Na noite de 4 de dezembro, seu estado se agravou, e seu médico, Thomas Closset, foi chamado do teatro. Ele receitou compressas frias na cabeça. À 1 da manhã de 5 de dezembro, Mozart estava morto, aos 35 anos.
Closset diagnosticou febre miliar aguda, sendo "miliar" um termo usado para descrever pústulas do tamanho de milhete -na verdade, uma erupção cutânea. Essa foi a causa oficial da morte nos registros em Viena. O corpo de Mozart foi enterrado sem identificação, em uma vala comum, segundo a prática da época entre a classe média vienense, o que fez com que não existam despojos disponíveis para testes.
A teoria do envenenamento de Mozart -ou por seu colega Antonio Salieri ou por ele mesmo para se tratar de sífilis (uma doença há muito tempo desconsiderada)- foi refutada. A febre reumática é um dos principais candidatos depois de um estudo feito em 1966 pelo médico suíço Carl Bär.

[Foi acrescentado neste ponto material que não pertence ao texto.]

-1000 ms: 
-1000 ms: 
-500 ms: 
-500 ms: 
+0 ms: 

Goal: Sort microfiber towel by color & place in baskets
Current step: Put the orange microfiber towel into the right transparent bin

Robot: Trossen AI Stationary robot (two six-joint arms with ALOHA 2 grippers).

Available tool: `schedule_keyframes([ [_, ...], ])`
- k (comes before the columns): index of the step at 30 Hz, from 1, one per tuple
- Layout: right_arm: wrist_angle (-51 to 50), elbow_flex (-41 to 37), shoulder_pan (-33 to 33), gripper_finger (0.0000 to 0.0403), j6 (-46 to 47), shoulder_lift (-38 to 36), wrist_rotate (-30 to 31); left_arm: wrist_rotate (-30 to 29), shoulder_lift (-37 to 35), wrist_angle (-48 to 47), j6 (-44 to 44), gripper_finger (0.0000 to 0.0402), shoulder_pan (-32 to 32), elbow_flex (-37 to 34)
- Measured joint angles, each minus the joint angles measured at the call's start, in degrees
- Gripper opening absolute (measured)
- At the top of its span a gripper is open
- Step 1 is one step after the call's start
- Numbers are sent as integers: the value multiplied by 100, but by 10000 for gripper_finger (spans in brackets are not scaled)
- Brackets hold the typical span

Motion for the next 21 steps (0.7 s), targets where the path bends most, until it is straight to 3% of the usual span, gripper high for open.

Outras causas possíveis incluem um derrame e falência cardíaca congestiva. A maioria das citações encontradas por Dawson referem-se a uremia, uma concentração de toxinas no sangue causada por doença renal.
Outra teoria importante, proposta na década de 1980 pelo pesquisador Peter J. Davies, culpa a síndrome de Schönlein-Henoch, uma rara doença dos vasos sanguíneos. A síndrome causou a falência dos rins; uma hemorragia cerebral e pneumonia foram os golpes de misericórdia.
Por que esse assunto desperta tamanho interesse? Parte do motivo talvez esteja na íntima superposição entre música e medicina. Uma alta percentagem de médicos parece tocar instrumentos; Dawson é um baixista consumado.
A própria ideia de que indivíduos notáveis, que deram à vida tanta beleza, possam ser derrubados por problemas físicos comuns é inerentemente fascinante.
"Eles são imortais e mortais ao mesmo tempo", disse Jeffrey R. Saffle, cirurgião e diretor da unidade de queimaduras no Centro Médico da Universidade de Utah. O dr. Saffle é coautor de uma pesquisa literária sobre as histórias médicas de importantes compositores.
"Eles são figuras sobre-humanas do ponto de vista do que criaram", disse, "mas são muito comuns em termos de suas vidas, nascimentos e mortes."